Francis could be short tempered. Edith would be late frequently, for most things. She was so committed to doing whatever she was doing in the moment that time seemed to escape her, whether it was talking to somebody or whatever. That was frustrating for anybody who worked with her. As somebody who cooked for her for a year, one would have a situation in which you would get the meal ready and she would come in to serve it, because she always liked to serve it herself. Then somebody would come to talk to her just as you were going to serve it. She would stand there for 45 minutes with a soup spoon in her hand while the person asked her serious questions. Meanwhile, everybody was sitting in the next room waiting to eat and you would be trying to keep the food hot.
So everybody was aware of the lack of perfection of the situation and the people involved. It was not an ideal situation in any way. Yet I do not think that hurt at all. It simply underlined that Francis and Edith Schaeffer and the other people who worked with them were perfectly normal people who desired to serve God in this way. They were prepared to put their lives on the line and even live in a goldfish bowl. People could see quite evidently that God was doing things through them. He had helped them to deal with their weaknesses and the struggles that came up. They were not hidden in a corner. Nobody who ever went through that situation could have said they were perfect people who were able to hide their weaknesses from other people. They never made any real attempt to do so. You cannot do it anyway when people are around you all the time. Nobody can live as though he is a perfect person and then let his guard down in the evening for two hours when nobody is around. You simply cannot do it. You are totally aware of what other people are like, just as in a family. You cannot pretend about who you are.
The third circle of the work was helping the people who came with the questions that they had. They sought to be a demonstration that Christianity is true, in the sense that it answers questions and that it deals with issues. It is true, and therefore it touches the whole of life. You could say that there were two aspects to this. One was that because Christianity is true, then it ought to affect everything that we think. That includes everything that we think about what is going on in our culture and what Christians ought to be doing in our culture. Therefore there are no sacred subjects and secular subjects. Everything is a Christian subject in that sense, because it is God's world. We ought to be able to ask what God's mind is about everything that happens in our own lives, the life of the church, or the life of the culture. The second aspect is that because Christianity is true, we ought to be able to answer people's questions. We ought to be able to show that it is true. We ought to be able to give reasons for faith. We ought to be able to give a defense of the faith that we have.
One of the rules that the Schaeffers made in this area from the beginning was that they would not answer questions about persons, but rather they would discuss issues. That was a result of Schaeffer's own experience in being with the Separated Movement, in which people were constantly being named, in the sense of "these are persons we should separate from." At L'Abri, however, there was a strong commitment to deal with issues rather than talk about persons. Apart from that, any subject could be discussed, because Christianity is true.

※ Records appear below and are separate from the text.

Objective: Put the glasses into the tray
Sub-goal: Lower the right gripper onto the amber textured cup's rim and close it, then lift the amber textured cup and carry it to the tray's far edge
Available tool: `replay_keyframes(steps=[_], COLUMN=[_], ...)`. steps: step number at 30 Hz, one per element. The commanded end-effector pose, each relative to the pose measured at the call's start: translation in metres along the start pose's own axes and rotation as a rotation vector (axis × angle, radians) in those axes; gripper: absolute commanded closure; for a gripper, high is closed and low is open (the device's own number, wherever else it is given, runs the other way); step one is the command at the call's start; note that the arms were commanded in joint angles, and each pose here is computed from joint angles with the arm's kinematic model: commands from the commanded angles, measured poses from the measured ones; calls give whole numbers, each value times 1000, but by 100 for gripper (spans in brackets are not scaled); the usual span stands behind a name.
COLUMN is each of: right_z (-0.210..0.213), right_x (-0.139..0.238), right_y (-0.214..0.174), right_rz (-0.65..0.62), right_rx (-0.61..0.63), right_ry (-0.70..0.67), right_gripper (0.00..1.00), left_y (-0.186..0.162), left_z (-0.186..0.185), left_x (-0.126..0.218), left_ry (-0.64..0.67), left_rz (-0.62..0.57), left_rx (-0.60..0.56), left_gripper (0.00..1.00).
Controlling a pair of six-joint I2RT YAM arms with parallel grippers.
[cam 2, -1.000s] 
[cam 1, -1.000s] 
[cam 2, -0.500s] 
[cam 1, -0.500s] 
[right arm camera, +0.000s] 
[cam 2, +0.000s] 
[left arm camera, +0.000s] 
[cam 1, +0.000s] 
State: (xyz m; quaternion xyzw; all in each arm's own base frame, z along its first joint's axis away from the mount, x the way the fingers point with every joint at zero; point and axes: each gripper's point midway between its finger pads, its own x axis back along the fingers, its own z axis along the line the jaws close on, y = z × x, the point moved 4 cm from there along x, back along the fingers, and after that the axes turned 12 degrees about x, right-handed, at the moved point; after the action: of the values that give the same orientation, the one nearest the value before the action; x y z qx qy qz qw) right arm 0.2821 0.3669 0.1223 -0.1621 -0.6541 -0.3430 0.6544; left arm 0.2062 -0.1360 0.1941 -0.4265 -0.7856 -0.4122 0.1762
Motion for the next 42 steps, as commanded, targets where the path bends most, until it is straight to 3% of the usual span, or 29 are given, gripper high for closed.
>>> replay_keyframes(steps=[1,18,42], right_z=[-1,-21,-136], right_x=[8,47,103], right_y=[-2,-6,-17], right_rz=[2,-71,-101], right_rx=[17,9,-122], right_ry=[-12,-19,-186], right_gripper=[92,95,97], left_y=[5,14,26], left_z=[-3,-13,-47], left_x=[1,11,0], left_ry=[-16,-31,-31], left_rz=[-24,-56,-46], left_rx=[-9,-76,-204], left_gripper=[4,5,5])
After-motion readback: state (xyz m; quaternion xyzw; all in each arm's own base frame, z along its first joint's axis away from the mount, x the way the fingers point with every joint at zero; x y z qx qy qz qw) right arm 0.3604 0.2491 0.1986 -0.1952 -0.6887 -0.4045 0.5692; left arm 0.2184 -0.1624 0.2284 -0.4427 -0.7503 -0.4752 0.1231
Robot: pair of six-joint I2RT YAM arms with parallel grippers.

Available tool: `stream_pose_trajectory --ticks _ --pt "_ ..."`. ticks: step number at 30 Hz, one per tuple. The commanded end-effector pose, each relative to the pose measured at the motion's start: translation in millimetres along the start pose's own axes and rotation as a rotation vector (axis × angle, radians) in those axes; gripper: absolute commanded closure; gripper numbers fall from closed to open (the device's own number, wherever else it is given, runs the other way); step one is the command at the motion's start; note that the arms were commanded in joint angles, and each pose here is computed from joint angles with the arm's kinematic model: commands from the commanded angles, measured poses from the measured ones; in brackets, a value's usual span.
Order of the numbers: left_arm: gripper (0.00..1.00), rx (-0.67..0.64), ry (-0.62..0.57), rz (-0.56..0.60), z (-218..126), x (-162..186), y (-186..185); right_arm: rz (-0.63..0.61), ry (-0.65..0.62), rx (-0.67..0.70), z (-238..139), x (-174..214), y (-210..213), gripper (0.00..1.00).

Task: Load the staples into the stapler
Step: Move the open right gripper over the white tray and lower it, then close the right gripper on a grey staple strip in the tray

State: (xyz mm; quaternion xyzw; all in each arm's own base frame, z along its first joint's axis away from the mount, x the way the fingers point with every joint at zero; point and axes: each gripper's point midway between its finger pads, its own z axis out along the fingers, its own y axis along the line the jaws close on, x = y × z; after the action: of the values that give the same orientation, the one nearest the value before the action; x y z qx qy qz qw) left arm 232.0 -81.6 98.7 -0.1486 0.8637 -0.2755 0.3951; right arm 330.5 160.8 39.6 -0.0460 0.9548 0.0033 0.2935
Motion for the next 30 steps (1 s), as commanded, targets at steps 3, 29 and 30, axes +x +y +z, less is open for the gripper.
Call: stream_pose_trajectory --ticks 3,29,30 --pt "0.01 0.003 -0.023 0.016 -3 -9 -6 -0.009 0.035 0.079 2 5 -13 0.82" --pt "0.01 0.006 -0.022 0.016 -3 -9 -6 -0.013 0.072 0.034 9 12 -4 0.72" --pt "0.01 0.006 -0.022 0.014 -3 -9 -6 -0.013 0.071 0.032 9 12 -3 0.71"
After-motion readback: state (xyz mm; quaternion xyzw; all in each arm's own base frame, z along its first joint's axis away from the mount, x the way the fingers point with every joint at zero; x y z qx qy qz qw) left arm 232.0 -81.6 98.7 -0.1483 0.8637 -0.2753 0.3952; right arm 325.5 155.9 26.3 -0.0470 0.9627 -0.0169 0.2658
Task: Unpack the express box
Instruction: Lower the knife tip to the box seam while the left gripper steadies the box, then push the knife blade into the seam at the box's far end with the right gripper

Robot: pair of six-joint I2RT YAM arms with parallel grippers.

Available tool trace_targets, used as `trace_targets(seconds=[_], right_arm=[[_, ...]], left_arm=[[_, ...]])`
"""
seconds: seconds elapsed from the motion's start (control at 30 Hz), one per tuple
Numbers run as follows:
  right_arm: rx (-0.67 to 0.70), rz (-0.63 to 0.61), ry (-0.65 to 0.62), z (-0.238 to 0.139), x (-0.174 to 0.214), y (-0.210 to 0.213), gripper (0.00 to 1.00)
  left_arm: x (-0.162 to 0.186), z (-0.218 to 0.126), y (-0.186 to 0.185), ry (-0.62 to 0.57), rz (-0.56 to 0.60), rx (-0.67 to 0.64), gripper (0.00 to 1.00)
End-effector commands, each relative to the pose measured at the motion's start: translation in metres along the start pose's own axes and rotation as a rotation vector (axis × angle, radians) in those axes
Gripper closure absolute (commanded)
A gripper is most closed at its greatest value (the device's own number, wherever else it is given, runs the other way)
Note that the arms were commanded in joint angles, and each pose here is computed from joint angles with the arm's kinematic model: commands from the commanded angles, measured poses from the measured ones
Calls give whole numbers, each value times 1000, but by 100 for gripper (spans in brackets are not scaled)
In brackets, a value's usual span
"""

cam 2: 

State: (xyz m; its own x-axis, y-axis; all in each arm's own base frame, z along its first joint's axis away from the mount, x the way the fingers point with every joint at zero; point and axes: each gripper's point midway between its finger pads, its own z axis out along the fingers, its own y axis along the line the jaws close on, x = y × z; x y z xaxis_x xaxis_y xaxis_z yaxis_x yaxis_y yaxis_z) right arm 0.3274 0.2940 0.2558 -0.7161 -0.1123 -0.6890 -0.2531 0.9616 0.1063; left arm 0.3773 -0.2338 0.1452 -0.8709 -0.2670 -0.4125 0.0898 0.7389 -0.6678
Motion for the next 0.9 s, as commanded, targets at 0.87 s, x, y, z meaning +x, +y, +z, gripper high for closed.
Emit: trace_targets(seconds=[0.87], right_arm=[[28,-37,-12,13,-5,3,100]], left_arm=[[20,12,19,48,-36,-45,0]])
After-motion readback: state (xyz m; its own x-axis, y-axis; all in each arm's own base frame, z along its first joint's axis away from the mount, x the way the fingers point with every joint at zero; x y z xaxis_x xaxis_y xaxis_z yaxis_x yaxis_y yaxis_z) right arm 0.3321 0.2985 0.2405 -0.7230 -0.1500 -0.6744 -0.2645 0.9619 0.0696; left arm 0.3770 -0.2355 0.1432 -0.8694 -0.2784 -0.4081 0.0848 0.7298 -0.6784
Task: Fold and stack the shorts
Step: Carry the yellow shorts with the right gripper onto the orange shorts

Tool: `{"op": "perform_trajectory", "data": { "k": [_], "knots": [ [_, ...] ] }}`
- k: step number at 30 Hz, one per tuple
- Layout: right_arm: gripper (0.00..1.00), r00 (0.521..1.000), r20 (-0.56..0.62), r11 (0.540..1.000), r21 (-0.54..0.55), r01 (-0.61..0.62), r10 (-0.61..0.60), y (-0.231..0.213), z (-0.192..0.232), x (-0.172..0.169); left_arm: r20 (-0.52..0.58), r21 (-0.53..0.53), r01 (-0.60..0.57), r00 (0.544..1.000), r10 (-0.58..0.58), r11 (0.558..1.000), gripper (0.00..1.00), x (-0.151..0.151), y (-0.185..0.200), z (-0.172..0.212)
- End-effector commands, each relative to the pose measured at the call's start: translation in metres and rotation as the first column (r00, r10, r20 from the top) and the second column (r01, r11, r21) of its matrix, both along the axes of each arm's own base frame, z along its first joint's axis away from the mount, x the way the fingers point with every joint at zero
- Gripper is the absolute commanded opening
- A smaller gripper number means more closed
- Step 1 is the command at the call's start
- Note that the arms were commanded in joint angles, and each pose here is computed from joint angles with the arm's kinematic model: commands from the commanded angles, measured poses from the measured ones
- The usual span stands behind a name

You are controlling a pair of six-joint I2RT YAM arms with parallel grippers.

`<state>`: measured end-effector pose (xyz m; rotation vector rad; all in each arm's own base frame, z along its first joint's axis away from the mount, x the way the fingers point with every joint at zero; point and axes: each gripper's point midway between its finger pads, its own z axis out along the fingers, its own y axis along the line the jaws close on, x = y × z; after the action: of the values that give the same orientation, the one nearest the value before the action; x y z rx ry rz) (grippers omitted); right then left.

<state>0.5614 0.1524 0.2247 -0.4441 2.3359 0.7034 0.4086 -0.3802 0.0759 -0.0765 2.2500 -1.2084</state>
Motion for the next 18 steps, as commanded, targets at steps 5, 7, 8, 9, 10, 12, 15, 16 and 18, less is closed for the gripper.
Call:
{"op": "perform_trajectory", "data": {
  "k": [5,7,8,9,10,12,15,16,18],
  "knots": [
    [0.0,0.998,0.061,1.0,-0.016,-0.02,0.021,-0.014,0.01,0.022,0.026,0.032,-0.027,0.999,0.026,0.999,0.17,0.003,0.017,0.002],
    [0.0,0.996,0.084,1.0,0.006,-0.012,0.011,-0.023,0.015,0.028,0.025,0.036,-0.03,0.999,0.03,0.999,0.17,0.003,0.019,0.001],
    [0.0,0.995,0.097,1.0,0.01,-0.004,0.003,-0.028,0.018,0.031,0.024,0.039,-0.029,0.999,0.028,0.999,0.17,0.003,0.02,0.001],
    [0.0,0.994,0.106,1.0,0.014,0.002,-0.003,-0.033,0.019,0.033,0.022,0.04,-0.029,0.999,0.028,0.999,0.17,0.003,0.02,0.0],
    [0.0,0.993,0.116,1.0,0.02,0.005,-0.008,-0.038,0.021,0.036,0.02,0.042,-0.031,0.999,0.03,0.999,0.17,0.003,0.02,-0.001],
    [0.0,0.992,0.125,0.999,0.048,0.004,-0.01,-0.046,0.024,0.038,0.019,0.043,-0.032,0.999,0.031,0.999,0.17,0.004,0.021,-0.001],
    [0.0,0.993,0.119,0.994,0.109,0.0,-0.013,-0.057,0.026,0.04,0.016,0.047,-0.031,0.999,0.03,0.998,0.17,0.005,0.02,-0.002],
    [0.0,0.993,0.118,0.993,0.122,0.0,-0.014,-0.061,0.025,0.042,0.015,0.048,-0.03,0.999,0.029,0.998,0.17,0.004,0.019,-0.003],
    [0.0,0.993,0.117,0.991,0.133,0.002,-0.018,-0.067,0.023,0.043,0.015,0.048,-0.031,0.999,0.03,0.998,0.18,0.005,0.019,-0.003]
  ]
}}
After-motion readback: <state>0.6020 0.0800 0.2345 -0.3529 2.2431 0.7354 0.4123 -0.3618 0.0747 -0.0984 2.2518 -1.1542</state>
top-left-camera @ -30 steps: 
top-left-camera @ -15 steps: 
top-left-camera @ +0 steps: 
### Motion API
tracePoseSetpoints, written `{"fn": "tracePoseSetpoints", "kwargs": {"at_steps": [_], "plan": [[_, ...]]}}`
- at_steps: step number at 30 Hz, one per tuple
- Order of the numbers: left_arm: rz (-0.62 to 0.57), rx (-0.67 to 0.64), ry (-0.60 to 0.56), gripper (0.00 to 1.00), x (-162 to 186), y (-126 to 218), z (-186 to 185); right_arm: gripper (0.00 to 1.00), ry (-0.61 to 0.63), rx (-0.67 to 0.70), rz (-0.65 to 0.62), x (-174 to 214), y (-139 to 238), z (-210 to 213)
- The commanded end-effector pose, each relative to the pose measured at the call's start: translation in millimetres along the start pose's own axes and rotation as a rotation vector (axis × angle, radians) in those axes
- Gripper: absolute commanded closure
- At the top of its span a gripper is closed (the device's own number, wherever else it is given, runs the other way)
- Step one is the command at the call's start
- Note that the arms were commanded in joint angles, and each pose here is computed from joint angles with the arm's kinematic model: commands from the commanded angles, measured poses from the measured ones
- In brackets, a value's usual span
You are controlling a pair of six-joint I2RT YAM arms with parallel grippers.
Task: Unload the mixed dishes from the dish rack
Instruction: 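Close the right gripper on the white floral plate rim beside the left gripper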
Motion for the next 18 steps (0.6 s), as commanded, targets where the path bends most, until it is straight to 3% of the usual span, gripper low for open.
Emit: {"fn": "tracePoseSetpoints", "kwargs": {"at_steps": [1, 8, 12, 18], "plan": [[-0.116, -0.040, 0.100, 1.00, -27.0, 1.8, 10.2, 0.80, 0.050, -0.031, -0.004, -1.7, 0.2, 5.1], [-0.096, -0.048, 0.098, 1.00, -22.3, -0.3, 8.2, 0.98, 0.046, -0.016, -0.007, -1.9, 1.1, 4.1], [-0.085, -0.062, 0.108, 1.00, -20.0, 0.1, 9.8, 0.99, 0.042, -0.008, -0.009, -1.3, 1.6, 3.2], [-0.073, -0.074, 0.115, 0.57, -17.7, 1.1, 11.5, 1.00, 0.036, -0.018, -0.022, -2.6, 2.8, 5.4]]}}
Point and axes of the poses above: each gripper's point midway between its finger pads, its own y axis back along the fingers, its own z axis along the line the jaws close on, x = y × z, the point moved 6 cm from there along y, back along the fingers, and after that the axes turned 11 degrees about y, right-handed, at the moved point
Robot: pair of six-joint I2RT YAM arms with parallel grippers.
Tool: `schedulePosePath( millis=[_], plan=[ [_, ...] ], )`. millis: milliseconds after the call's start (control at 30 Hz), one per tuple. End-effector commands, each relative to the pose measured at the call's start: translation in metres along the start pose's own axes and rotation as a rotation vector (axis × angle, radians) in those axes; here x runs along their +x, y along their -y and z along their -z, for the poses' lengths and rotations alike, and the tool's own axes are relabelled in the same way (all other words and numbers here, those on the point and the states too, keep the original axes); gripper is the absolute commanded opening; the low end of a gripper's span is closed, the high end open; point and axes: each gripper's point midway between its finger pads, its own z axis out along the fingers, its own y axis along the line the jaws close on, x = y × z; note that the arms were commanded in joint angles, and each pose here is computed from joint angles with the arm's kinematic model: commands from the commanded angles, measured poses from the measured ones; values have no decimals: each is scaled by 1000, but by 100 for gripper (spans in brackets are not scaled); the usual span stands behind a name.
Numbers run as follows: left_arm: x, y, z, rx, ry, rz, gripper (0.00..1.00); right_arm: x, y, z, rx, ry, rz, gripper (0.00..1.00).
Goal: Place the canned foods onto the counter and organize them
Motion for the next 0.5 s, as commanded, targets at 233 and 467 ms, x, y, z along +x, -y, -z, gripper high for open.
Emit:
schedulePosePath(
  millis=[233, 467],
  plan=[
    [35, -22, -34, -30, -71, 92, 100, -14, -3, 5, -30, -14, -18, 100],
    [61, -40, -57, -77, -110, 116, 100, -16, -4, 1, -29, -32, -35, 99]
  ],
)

This is tremendously important. In most of our churches and in most people's Christian experience, discussion is not possible. Yet that is not the New Testament pattern. In the New Testament, it says that when Paul was in Ephesus he had discussions daily in the hall of Tyrannus for more than two years. It was very clear, as you read through the book of Acts, that Paul was constantly discussing things and reasoning with people. He was asking and answering questions. As you read through the Gospels, that was clearly the way Jesus taught. He taught much of the time by discussion, by asking questions and answering questions. I think that has disappeared in many of our churches.
Working in L'Abri, we repeatedly had people who were from Christian backgrounds who never had the opportunity to ask a question of their parents or of anyone else. I remember one girl whose father was a professor at a Christian college. She was sitting at our table -- this was just two years ago -- and she was asking her first questions extremely hesitantly. She had just graduated from a Christian college herself. She asked if it was all right to ask questions. She had always been told it was liberal to ask questions. I remember another girl from a German home whose father was a pastor. When her parents read her diary and saw that she had questions about her faith, they decided she was reprobate and they would have nothing to do with her. She was 16 years old at the time. She had expressed some of her doubts and problems with Christianity in her secret diary, which her mother had read one day when she was out at school. They basically put her out of their family completely at that point. That may sound horrendous, and it is horrendous. Yet that is a kind of caricature of what is often normal, which is that questions are not allowed to be asked, doubts are not allowed to be expressed, and problems are not allowed to be raised. There is no opportunity for discussion.
I remember speaking at a Christian university in Britain, and a girl came up to me afterward and said that was the first time in the three years she had been a student there that a speaker had encouraged them to ask questions. She said that normally they were preached at and then the person leaves. That has become the pattern of much of our Christian work today. The preaching is regarded as almost the only means of communicating the Gospel. People very rarely have the opportunity to come back and say, "I have problems. I do not agree. I have questions. I have doubts. Can I let them out?" It is tremendously important that we do that. We do not need to be afraid of people's questions, because Christianity is true.
Often that problem is that people are afraid of others' questions. They are afraid they will not be able to answer the questions themselves. They are afraid there may not be any answers at all. So it is safer to proclaim and never to let people question. Yet God's Word is true, and it can deal with any question that comes up. That was the Schaeffers' conviction. It arose out of Francis' own conversion and his wrestling again. It was also a deep commitment that it was true and therefore we ought to be able to discuss anything. So people started coming in answer to their prayers. They started coming to Switzerland to their home. First it was just on weekends. Then it was during the week as well with more people coming on the weekends. People started coming from all over the world, just as Edith had seen when the Lord had given her those verses from Isaiah that said, "It shall come to pass that people will come from every nation to the mountain of the house of the Lord and find His truth there." It began to come true.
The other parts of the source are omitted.